ShapeWriter is a novel input mechanism for mobile devices that uses the shape you create while sliding your fingers from letter to letter to accurately recognize words. Instead of pecking out letters on a virtual keyboard, you slide your finger (or thumb, more likely) from letter to letter in a smooth, continuous motion. While on the iPhone it is packaged as a note-taking application, on Android devices it is implemented as an input method, which means it is available pretty much anywhere you can enter text.

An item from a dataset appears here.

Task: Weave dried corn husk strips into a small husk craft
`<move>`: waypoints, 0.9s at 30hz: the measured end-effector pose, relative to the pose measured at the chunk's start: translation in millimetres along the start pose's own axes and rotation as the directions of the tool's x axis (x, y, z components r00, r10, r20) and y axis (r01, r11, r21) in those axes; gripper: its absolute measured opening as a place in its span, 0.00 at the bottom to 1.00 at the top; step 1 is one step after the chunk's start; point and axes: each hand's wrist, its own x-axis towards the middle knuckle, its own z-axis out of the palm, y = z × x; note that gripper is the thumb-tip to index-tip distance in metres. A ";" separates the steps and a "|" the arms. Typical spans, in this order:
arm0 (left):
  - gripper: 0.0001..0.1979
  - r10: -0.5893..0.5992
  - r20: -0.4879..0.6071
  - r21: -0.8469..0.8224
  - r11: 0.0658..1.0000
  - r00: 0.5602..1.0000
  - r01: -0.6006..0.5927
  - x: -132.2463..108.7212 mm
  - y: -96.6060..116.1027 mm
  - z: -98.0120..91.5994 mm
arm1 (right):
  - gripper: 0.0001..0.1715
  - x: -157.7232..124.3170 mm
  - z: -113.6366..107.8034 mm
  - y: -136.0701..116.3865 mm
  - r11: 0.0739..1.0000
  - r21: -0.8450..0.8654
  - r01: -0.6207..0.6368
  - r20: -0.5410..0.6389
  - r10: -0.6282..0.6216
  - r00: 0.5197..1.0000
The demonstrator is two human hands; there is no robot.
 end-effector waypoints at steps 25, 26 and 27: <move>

I've been using ShapeWriter on my Droid for several days now, and I've come to like it quite a bit. It's advantages become increasingly apparent on longer words: while mistakes can add up while "thumb typing" with a regularly keyboard, the unique shape formed as you slide along the letters in longer words greatly increases ShapeWriter's accuracy. ShapeWriter doesn't attempt to automatically capitalize words; a "cycle" button on the right of the keyboard cycles between all lower case, first letter capital, or all caps.
Since our fingers are seldom perfectly accurate, ShapeWriter uses a dictionary of words to help disambiguate among multiple possibilities. This is usually useful, although occasionally it makes inexplicably bad choices.
I've found that, overall, ShapeWriter offers increased speed and accuracy over the default virtual keyboard.